Au Maroc, l’administration fiscale intensifie son contrôle sur les entreprises dites « dormantes ». Selon des données relayées par la presse marocaine, plus de 130 000 sociétés inscrites auprès de l’administration fiscale n’ont déclaré aucune activité ni payé d’impôts depuis au moins trois ans. Le fisc surveille donc de près ce phénomène.
Ce phénomène concerne une part importante du tissu entrepreneurial. Sur environ 400 000 sociétés immatriculées dans le pays, près d’un tiers est aujourd’hui considéré comme inactif. Certaines entreprises correspondent à des faillites réelles ou à des structures qui ont cessé leurs activités sans être formellement radiées. Par ailleurs, les autorités soupçonnent également l’existence de montages destinés à contourner l’impôt, ce qui suscite l’intérêt du fisc.
Un outil pour des montages fiscaux
Les sociétés inactives peuvent en effet servir de support à différentes pratiques d’optimisation ou de fraude fiscale. Parmi les mécanismes évoqués figurent les sociétés-écrans, utilisées pour dissimuler des flux financiers. D’ailleurs, le fisc est souvent confronté à des entreprises artificiellement déficitaires, dont les résultats comptables sont manipulés afin d’échapper à l’impôt.
Mais l’un des dispositifs les plus préoccupants pour l’administration fiscale reste le phénomène des « sociétés phénix ». Cette technique consiste à transférer les actifs d’une entreprise en difficulté vers une nouvelle structure juridiquement distincte.
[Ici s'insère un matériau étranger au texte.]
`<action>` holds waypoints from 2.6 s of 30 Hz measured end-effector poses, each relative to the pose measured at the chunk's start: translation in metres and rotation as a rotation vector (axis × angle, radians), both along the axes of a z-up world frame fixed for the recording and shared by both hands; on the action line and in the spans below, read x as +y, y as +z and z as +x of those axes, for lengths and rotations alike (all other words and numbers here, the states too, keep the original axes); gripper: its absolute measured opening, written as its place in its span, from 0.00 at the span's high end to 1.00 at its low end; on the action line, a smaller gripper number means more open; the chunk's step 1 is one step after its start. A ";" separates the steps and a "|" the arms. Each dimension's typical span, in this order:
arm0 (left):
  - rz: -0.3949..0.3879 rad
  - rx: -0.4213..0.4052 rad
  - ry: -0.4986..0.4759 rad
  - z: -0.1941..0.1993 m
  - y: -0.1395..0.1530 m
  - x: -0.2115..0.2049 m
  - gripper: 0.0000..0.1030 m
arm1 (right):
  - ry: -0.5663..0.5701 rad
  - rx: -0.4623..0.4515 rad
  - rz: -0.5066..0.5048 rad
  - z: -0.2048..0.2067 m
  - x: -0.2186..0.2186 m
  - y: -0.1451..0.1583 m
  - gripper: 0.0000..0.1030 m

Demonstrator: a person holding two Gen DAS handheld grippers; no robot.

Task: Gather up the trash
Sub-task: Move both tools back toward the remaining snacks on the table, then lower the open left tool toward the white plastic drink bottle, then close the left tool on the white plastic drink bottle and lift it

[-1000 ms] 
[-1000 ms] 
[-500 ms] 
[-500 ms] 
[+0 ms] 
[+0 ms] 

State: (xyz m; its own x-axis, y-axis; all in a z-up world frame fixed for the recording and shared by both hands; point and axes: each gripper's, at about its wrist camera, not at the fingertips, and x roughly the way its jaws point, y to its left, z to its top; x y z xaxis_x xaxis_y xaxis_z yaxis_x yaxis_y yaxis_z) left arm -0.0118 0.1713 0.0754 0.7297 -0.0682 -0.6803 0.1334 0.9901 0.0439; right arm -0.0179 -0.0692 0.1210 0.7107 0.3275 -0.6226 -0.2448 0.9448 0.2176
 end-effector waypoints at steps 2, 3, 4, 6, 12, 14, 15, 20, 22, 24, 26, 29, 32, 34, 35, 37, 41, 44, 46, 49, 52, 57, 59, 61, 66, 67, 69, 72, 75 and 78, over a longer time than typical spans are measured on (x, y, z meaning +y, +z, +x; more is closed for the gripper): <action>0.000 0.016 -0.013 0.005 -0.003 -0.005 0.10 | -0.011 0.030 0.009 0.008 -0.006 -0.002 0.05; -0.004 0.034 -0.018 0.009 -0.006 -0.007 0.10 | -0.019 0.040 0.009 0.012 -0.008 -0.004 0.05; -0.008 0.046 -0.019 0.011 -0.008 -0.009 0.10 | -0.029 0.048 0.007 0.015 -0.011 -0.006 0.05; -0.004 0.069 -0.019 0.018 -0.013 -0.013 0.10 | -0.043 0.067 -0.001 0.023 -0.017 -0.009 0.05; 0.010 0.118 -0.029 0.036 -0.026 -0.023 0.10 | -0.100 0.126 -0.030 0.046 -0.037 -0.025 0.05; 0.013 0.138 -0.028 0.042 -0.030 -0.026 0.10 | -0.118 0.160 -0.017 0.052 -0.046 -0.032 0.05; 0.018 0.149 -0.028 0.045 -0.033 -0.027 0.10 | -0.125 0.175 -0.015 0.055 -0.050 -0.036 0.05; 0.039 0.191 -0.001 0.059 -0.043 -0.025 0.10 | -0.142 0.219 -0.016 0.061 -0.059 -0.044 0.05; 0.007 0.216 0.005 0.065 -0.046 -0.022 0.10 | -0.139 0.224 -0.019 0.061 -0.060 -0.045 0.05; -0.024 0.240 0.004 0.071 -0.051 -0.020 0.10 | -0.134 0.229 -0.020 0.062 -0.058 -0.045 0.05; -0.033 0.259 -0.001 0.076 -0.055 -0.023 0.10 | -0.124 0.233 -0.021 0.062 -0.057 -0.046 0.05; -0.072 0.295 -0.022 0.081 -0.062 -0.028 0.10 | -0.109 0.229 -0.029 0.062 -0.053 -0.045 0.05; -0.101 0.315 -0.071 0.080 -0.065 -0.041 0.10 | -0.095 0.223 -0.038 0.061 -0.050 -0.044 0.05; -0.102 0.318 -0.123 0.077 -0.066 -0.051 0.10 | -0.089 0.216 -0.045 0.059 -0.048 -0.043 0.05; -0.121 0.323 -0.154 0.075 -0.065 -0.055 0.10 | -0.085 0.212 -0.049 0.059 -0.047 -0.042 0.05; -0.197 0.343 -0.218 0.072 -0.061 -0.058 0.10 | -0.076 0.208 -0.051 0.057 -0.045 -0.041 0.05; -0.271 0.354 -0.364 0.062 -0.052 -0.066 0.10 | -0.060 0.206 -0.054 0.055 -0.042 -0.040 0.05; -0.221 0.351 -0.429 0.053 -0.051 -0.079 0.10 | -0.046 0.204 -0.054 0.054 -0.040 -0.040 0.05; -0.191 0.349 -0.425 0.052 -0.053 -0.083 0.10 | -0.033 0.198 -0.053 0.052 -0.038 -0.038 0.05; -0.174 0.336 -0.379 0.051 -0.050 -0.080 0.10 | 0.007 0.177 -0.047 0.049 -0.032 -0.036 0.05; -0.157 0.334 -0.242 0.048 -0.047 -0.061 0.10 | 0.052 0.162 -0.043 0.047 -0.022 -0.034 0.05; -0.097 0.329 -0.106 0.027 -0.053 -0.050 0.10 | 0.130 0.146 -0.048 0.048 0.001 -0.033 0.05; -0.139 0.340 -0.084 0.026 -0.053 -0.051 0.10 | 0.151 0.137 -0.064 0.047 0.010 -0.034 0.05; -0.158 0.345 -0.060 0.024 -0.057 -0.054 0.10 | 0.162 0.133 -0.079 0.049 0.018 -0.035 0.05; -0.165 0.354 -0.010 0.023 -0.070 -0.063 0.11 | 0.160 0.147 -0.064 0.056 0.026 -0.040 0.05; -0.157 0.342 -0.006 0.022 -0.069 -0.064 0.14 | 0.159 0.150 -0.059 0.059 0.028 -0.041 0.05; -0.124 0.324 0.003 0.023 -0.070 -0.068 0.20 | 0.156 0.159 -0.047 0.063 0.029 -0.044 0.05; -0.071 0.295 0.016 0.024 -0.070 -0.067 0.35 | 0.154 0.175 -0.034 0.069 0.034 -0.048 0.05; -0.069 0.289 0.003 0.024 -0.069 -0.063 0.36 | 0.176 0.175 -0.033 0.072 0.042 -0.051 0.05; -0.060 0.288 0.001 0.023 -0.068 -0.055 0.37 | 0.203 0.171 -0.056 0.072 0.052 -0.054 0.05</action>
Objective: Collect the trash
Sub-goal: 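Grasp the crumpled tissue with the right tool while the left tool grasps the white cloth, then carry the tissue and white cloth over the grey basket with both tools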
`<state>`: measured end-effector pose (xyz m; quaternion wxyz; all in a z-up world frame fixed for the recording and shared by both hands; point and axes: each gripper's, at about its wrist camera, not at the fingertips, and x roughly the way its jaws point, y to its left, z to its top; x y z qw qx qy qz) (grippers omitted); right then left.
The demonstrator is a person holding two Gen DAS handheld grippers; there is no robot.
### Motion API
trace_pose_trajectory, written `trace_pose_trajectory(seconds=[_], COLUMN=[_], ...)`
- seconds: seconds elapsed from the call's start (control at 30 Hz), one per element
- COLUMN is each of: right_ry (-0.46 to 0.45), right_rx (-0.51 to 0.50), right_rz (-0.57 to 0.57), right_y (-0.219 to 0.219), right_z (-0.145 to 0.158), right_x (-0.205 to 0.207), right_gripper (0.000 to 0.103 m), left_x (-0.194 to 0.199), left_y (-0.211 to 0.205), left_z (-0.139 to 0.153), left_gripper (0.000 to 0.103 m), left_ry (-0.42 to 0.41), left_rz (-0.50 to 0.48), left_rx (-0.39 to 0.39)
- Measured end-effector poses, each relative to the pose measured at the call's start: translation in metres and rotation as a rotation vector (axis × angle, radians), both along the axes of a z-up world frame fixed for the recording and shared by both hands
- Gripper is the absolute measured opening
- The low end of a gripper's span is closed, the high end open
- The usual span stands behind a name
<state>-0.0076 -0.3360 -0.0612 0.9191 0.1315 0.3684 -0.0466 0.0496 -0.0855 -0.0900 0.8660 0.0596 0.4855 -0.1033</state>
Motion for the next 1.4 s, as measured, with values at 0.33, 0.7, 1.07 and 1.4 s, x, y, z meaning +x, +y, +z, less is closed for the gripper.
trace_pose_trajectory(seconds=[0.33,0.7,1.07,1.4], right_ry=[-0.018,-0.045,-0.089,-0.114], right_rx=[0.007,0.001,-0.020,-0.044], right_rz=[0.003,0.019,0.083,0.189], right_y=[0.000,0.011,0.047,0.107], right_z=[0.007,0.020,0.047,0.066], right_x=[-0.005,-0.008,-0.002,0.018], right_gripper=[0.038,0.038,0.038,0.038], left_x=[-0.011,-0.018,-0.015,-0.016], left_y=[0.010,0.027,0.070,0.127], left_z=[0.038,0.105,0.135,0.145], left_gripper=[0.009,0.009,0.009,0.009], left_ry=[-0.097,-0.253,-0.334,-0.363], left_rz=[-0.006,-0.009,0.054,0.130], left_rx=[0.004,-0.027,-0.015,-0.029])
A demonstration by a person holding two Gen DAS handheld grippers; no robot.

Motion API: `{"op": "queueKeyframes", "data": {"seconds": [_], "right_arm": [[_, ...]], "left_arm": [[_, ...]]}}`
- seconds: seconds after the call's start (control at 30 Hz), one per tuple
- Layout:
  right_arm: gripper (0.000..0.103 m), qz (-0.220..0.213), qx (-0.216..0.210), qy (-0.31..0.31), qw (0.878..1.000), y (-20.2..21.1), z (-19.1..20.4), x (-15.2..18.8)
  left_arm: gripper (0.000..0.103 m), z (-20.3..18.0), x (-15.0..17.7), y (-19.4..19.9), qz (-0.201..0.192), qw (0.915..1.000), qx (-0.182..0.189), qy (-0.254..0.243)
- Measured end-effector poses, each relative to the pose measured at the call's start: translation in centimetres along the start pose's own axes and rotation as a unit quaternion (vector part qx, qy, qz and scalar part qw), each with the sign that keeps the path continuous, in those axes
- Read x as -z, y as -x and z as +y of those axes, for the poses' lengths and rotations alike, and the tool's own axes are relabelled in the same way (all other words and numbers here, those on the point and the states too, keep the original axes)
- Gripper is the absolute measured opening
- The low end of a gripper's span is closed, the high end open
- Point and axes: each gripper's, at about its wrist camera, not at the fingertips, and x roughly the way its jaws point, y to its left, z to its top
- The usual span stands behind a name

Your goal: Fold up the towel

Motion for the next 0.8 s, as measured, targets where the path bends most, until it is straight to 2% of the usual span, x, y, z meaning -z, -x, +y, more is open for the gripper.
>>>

Ensuite, l’entreprise initiale, laissée avec ses dettes et ses obligations fiscales, est abandonnée. De ce fait, les créanciers – dont l’État et le fisc – se retrouvent sans possibilité réelle de recouvrement.
Un cadre légal renforcé
Face à ces pratiques, les autorités marocaines ont engagé un renforcement du dispositif juridique et de contrôle. L’objectif est d’améliorer la transparence et de limiter les possibilités de fraude, notamment dans certains environnements d’affaires comme les zones franches surveillées par le fisc marocain.
Dans ce cadre, la responsabilité pénale des intermédiaires fiscaux – conseillers, experts ou cabinets spécialisés – peut désormais être engagée en cas de participation ou de complicité dans des montages frauduleux. En outre, la falsification de documents, la dissimulation de revenus ou la manipulation des résultats comptables sont désormais plus strictement surveillées, notamment par le fisc.
Un enjeu pour les finances publiques
Pour l’administration fiscale, la multiplication des sociétés inactives constitue un signal d’alerte pour l’économie marocaine. Au-delà des pertes de recettes fiscales, ces structures peuvent fragiliser l’écosystème des entreprises. Il est évident que le fisc doit rester vigilant lorsque des fournisseurs ou partenaires se retrouvent confrontés à la disparition soudaine d’un débiteur.